「【「自由よ、くたばれ!」で始まるもの/“林檎”、“ゴリラ”、“ラッパ”、“パリ”、“林檎”】」自由の幻想 ワンコさんの映画レビュー(感想・評価)
【「自由よ、くたばれ!」で始まるもの/“林檎”、“ゴリラ”、“ラッパ”、“パリ”、“林檎”】
シュールで、さまざまなメッセージを詰め込んだ作品だ。
ただ、よくよく考えると、“シュール”と単純に呼んでいいのか分からなくなる。
この作品は、「自由よ、くたばれ!」と言いながらも、結構“自由”な作品だ。
もう言い古されていることかもしれないが、それぞれの場面の最後の部分を引き継いで綴られる“しりとり”のような展開だ。
でも、これが僕たちの世界の現実ではないのか。
関連性がないようで、関連しているのだ。
ある行為があったからこそ、次のイベントに繋がるのだ。
僕たちは、それについて気が付いていないだけなのではないのか。
そして、映画の構成としては、しりとりの“林檎”から始まって。“ゴリラ”、“ラッパ”、“パリ”、そして“林檎”に戻ってくる、そんな感じだ。
だから、戻って、エンディングの叫びになるのだ。
分かってもらえたかしら?
映画をご覧になった方は、なんとなく分かってもらえるように思うが、要は、僕たちの世界はさして変わっていないと云うことのような気がする。
ただ、こうした構成の中でもテーマとして重要なのは、一見、何も関連性がないように見えて、実は、結果には必ず、きっかけや原因があると云うことなのではないのか。
そして、自分たちや、その行為が独立して存在しているのでない……、つまり、“自由”とは“独善”や“自分勝手”とは明らかに異なると、そんなことも示唆しているように感じる。
更に、それぞれの場面に皮肉が込められているのも見どころだ。
世の中でテロだのが懸念されるなか、変わらず残る偏見や因習はもとより、
ギャンブルに興じる聖職者、
近親相姦の甥と叔母だが、裸を見られることを恥じらう叔母。
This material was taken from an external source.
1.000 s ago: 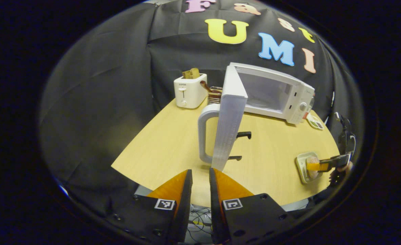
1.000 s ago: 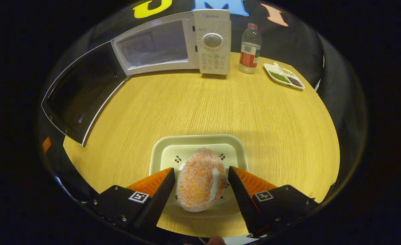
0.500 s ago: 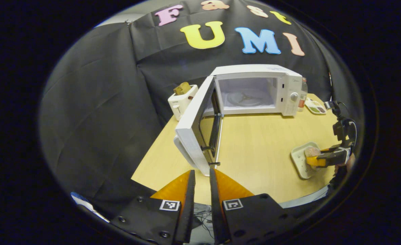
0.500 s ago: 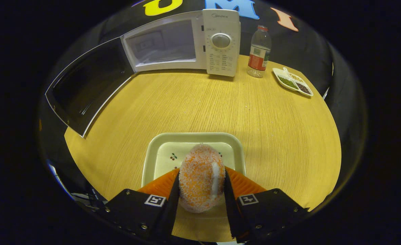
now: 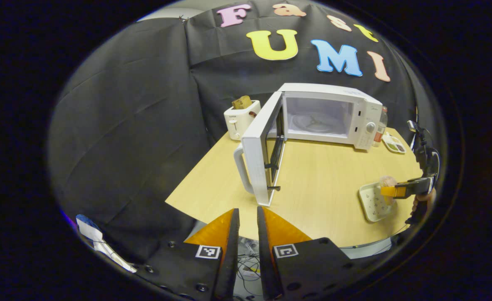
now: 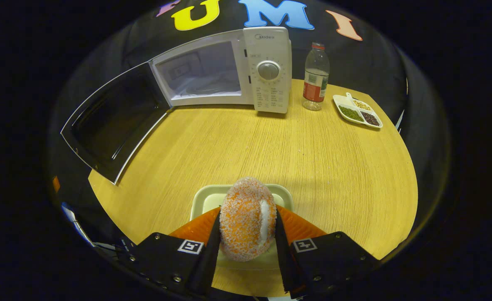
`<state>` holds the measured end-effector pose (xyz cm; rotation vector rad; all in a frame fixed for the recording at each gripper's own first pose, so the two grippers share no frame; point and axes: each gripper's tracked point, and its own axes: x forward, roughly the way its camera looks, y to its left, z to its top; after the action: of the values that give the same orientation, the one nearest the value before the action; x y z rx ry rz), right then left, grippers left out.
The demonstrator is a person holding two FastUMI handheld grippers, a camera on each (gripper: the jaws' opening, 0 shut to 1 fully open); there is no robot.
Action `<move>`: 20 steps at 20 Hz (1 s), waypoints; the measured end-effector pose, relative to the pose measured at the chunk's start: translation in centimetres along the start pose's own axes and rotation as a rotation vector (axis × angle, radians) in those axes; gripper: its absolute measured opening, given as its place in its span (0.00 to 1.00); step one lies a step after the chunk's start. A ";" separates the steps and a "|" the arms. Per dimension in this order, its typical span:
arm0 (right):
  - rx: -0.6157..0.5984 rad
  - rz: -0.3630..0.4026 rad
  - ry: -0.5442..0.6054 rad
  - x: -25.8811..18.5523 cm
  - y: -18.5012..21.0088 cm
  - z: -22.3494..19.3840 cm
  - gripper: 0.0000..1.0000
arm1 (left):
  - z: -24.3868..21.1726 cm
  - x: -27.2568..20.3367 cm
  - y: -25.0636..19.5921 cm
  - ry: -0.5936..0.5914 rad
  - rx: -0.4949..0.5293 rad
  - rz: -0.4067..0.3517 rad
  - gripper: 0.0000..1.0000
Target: Open the microwave oven with the left hand, put the food in, and close the microwave oven.
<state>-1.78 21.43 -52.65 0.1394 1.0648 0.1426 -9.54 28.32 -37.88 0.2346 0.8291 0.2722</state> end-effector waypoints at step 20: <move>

恥じらいとはいったい何なのか。
目の前に娘がいるのに見えていないのか、意識的に見ていないのか分からない両親。
そして、無差別殺人者を称賛するような人々など。
自由ではなく、独善や自分勝手が支配的な僕たちの世界の矛盾や暗い部分を示唆しているのだ。
シュールなように見えて笑えるけど、よく考えると実は、背筋がゾッとする作品だ。